■ **Instructions to follow**
Find how many lines in the data below mention "camera". Give the number only.

[Dataset records]
──────

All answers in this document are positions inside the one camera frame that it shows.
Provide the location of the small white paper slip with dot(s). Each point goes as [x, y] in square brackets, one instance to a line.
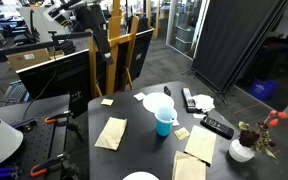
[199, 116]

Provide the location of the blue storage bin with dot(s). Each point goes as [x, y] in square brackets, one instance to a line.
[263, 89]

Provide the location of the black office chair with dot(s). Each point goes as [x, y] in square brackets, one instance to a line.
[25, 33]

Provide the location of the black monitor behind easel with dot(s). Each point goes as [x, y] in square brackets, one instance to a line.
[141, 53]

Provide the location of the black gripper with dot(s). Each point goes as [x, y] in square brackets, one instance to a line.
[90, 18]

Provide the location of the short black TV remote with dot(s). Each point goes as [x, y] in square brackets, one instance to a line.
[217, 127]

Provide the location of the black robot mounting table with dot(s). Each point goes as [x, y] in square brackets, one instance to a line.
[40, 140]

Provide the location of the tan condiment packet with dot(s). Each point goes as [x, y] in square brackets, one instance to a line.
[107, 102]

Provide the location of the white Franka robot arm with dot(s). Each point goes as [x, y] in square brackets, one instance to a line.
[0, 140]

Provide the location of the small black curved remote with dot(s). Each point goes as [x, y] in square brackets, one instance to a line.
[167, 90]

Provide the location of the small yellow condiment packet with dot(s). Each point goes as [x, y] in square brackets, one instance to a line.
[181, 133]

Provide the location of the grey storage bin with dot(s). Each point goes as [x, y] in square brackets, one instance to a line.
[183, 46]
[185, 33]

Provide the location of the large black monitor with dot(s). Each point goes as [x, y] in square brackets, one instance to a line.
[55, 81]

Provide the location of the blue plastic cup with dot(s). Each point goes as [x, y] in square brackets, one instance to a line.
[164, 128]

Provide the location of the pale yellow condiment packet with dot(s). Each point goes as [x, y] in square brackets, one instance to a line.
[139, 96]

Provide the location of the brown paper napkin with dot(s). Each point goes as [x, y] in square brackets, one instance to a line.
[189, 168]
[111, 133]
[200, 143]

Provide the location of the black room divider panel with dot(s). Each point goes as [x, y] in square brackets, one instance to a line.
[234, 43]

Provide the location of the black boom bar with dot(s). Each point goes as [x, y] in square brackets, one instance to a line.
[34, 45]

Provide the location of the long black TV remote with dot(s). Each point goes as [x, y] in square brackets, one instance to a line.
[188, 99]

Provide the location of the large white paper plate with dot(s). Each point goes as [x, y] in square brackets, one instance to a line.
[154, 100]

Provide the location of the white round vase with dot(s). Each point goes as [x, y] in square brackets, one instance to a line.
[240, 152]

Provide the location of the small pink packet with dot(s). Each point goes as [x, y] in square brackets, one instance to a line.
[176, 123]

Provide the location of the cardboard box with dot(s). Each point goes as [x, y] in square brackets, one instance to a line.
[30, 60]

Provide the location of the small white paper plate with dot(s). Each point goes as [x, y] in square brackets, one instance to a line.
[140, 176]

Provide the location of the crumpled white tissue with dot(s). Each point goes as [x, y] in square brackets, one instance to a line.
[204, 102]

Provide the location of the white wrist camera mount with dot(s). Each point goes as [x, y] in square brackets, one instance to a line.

──────

■ **Finished task**
2